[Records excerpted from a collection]

§

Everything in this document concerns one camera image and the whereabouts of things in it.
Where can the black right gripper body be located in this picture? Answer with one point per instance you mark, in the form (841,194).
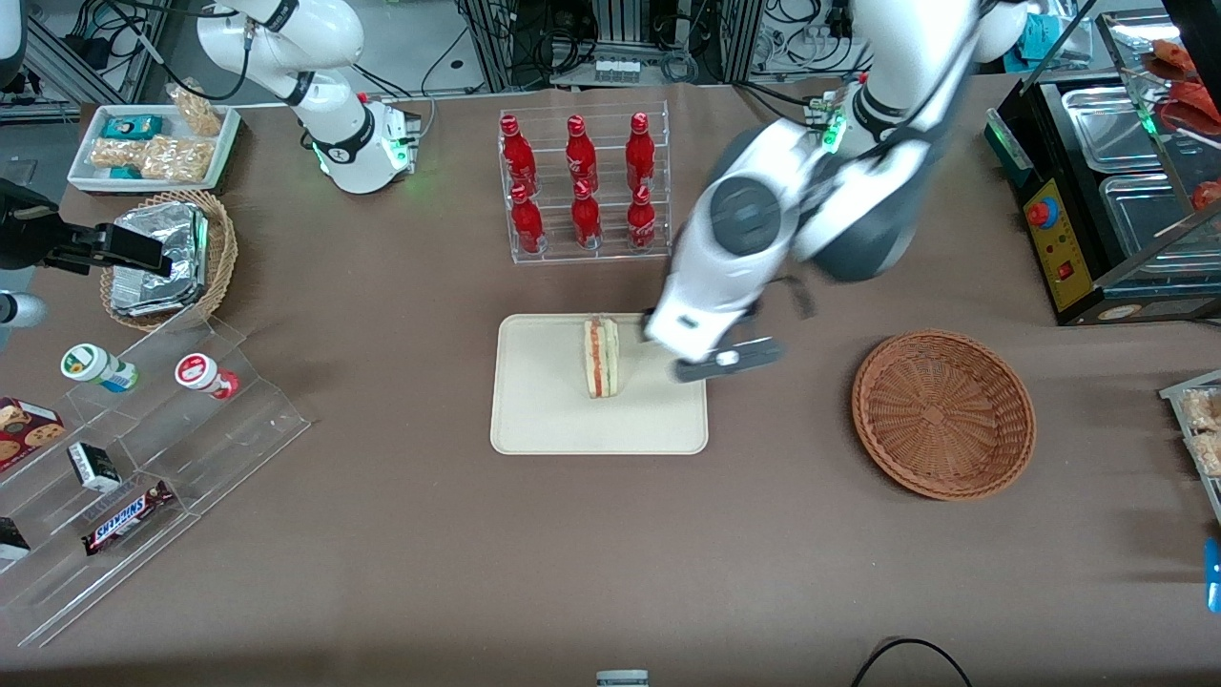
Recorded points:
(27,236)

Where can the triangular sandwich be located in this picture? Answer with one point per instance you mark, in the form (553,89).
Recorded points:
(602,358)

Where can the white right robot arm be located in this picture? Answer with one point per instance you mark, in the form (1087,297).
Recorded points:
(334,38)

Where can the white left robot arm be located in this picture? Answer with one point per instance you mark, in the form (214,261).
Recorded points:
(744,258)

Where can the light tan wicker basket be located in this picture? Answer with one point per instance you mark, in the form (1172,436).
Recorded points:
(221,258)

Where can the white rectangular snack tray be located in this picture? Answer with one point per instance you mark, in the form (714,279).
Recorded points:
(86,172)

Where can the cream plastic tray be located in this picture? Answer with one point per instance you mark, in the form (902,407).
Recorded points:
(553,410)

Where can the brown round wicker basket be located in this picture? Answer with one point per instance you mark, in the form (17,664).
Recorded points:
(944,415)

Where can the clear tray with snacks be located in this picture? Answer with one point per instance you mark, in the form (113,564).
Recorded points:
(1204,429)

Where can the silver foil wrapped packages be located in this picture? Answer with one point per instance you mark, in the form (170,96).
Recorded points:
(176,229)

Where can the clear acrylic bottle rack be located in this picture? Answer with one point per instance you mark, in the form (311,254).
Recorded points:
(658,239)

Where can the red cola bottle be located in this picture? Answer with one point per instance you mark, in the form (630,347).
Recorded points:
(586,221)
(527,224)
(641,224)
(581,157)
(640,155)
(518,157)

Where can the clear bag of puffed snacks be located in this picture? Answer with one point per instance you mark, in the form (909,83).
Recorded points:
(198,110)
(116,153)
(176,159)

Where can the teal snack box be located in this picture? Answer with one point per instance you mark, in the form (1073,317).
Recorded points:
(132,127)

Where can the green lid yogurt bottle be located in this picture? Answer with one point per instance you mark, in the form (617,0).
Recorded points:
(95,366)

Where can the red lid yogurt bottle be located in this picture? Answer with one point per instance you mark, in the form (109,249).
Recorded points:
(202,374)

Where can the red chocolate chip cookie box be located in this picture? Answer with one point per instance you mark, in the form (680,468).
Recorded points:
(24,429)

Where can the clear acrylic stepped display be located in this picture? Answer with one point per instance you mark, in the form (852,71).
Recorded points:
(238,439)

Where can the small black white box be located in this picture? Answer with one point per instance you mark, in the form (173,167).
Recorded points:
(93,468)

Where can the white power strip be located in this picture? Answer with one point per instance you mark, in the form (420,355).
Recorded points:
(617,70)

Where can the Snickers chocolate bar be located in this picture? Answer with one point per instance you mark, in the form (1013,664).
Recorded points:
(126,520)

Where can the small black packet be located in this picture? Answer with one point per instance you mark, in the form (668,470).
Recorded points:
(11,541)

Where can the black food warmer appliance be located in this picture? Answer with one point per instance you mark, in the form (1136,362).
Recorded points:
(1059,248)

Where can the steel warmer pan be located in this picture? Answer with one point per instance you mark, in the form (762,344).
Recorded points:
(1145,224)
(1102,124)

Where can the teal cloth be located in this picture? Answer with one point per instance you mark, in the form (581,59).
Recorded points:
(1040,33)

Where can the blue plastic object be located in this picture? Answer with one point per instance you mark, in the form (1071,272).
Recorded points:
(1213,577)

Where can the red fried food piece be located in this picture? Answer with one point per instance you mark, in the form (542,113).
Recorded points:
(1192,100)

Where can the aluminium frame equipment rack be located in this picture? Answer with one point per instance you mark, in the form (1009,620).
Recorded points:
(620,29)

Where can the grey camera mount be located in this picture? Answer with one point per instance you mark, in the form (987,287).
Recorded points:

§

Your task is to repeat the records exactly. Images do not belong in the copy.

Everything in this document concerns one camera image and the whereabouts of things in it.
Where can the black right gripper body be located in this picture? Answer with one point per instance you mark, in the form (841,194).
Recorded points:
(27,236)

Where can the triangular sandwich be located in this picture? Answer with one point per instance you mark, in the form (553,89).
Recorded points:
(602,358)

Where can the white right robot arm be located in this picture? Answer with one point per instance you mark, in the form (1087,297).
Recorded points:
(334,38)

Where can the white left robot arm be located in this picture? Answer with one point per instance you mark, in the form (214,261).
Recorded points:
(744,258)

Where can the light tan wicker basket be located in this picture? Answer with one point per instance you mark, in the form (1172,436).
Recorded points:
(221,258)

Where can the white rectangular snack tray be located in this picture? Answer with one point per instance you mark, in the form (714,279).
Recorded points:
(86,172)

Where can the cream plastic tray be located in this picture? Answer with one point per instance you mark, in the form (902,407).
Recorded points:
(553,410)

Where can the brown round wicker basket be located in this picture? Answer with one point per instance you mark, in the form (17,664).
Recorded points:
(944,415)

Where can the clear tray with snacks be located in this picture? Answer with one point per instance you mark, in the form (113,564).
Recorded points:
(1204,429)

Where can the silver foil wrapped packages be located in this picture? Answer with one point per instance you mark, in the form (170,96).
Recorded points:
(176,229)

Where can the clear acrylic bottle rack be located in this picture? Answer with one point per instance you mark, in the form (311,254).
Recorded points:
(658,239)

Where can the red cola bottle be located in this picture? Answer with one point per instance you mark, in the form (630,347).
Recorded points:
(586,221)
(527,224)
(641,224)
(581,157)
(640,155)
(518,157)

Where can the clear bag of puffed snacks be located in this picture? Answer with one point per instance you mark, in the form (909,83).
Recorded points:
(198,110)
(116,153)
(176,159)

Where can the teal snack box be located in this picture? Answer with one point per instance you mark, in the form (1073,317).
Recorded points:
(132,127)

Where can the green lid yogurt bottle be located in this picture? Answer with one point per instance you mark, in the form (617,0).
Recorded points:
(95,366)

Where can the red lid yogurt bottle be located in this picture? Answer with one point per instance you mark, in the form (109,249).
Recorded points:
(202,374)

Where can the red chocolate chip cookie box be located in this picture? Answer with one point per instance you mark, in the form (680,468).
Recorded points:
(24,429)

Where can the clear acrylic stepped display be located in this picture? Answer with one point per instance you mark, in the form (852,71).
Recorded points:
(238,439)

Where can the small black white box be located in this picture? Answer with one point per instance you mark, in the form (173,167).
Recorded points:
(93,468)

Where can the white power strip be located in this picture? Answer with one point per instance you mark, in the form (420,355).
Recorded points:
(617,70)

Where can the Snickers chocolate bar be located in this picture? Answer with one point per instance you mark, in the form (1013,664).
Recorded points:
(126,520)

Where can the small black packet be located in this picture? Answer with one point per instance you mark, in the form (668,470).
Recorded points:
(11,541)

Where can the black food warmer appliance be located in this picture? Answer with one point per instance you mark, in the form (1136,362).
Recorded points:
(1059,248)

Where can the steel warmer pan be located in this picture? Answer with one point per instance you mark, in the form (762,344).
Recorded points:
(1145,224)
(1102,124)

Where can the teal cloth be located in this picture? Answer with one point per instance you mark, in the form (581,59).
Recorded points:
(1040,33)

Where can the blue plastic object be located in this picture? Answer with one point per instance you mark, in the form (1071,272).
Recorded points:
(1213,577)

Where can the red fried food piece be located in this picture? Answer with one point per instance you mark, in the form (542,113).
Recorded points:
(1192,100)

Where can the aluminium frame equipment rack be located in this picture? Answer with one point per instance you mark, in the form (1009,620).
Recorded points:
(620,29)

Where can the grey camera mount be located in this picture? Answer with one point per instance you mark, in the form (987,287).
Recorded points:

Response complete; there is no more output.